La Toxicité aquatiqueau début on parlait de l’eau, alors on peut parler de toxicité aquatique – ça c’est la faune aquatique…les poissons, les grenouilles, etc. Juste un chiffre en passant et ensuite vous utiliserez votre imagination pour prendre conscience des dommages qu’on cause à l’environnement – 1 réservoir d’auto récureur qui contient 20 gallons d’eau et un détergent dilué à 2 oz/gallon, exige 9 000 000 de gallons d’eau pour le rendre juste au point de « non toxique » pour la faune aquatique. Combien de réservoirs d’auto récureur déverse-t-on dans les égouts quotidiennement croyez-vous, juste à Montréal ? Et au Canada ?  Par jour, par année ? Inimaginable n’est-ce pas ?

 

Biodégradabilité :

Juste un mot pour vous dire à quel point ce mot est galvaudé et utilisé pour amadouer les clients. Mais oui, tout est biodégradable, une automobile va mettre 6 500 ans, un sac de plastique 25 ans. Faut quand même arrêter de charrier. Les produits, voilà ce qui nous concerne !!! Tous les vendeurs disent avoir des produits qui se biodégradent. Vous, comme client devez poser les questions suivantes –

Aérobie ou anaérobie ? C’est-à-dire au contact de l’air ou non ?

Dans combien de jours et à quel pourcentage ?

La biodégradabilité est-elle indiquée sur la fiche signalétique ?

Faites des recherches et vous apprendrez des choses fantastiques sur la biodégradabilité, mais sachez qu’une des raisons pour lesquelles les bélugas meurent est qu’ils mangent plein de produits qui ne sont pas biodégradés et qui ont formé, avec d’autres rejets, des métabolismes récalcitrants. Gardez toujours un doute quand on vous parle de biodégradabilité.
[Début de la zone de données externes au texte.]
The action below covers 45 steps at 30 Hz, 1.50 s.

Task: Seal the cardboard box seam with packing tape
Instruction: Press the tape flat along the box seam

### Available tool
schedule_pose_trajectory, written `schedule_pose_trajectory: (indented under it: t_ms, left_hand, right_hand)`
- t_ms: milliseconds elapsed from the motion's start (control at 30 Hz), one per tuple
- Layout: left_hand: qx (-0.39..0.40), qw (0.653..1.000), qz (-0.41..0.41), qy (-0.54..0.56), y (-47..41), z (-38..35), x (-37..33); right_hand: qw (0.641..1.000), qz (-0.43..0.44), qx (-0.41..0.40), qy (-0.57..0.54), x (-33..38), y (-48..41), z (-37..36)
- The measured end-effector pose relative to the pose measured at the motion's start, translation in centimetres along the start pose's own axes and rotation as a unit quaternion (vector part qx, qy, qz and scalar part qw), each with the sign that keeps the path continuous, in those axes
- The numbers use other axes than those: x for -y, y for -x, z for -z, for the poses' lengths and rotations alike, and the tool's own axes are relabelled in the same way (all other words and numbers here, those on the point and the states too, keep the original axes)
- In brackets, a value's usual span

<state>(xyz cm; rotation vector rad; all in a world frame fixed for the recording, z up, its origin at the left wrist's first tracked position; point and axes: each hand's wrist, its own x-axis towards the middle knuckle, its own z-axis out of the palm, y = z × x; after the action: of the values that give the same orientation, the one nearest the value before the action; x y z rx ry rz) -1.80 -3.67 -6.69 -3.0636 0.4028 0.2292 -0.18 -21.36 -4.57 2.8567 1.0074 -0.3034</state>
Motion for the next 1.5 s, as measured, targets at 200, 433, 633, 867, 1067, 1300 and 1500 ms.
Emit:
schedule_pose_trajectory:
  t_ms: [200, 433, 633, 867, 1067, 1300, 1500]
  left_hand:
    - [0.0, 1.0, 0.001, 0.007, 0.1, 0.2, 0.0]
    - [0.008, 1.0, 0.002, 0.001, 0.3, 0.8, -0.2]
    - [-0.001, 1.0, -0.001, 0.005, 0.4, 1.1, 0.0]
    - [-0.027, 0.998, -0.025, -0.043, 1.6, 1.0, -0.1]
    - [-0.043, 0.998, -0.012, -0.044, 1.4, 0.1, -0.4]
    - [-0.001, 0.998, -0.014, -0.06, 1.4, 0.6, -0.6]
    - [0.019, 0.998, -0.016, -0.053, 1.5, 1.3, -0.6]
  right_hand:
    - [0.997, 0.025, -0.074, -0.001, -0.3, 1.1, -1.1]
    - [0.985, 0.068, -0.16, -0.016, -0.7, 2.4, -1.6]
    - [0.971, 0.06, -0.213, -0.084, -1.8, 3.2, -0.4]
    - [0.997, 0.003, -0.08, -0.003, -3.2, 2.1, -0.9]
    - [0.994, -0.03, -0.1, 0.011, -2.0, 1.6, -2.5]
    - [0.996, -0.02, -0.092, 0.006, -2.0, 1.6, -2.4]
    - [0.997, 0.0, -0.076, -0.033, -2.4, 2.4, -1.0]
Si certaines informations dans cet article vous réveillent, tant mieux, si certaines vous motivent, tant mieux, si certaines vous font peur, tant mieux aussi, puisque le but est de vous rendre conscients. Et enfin si certaines informations font que vous devrez faire vos devoirs et trouver des réponses, alors le but sera atteint. Votre santé n’en sera que meilleure.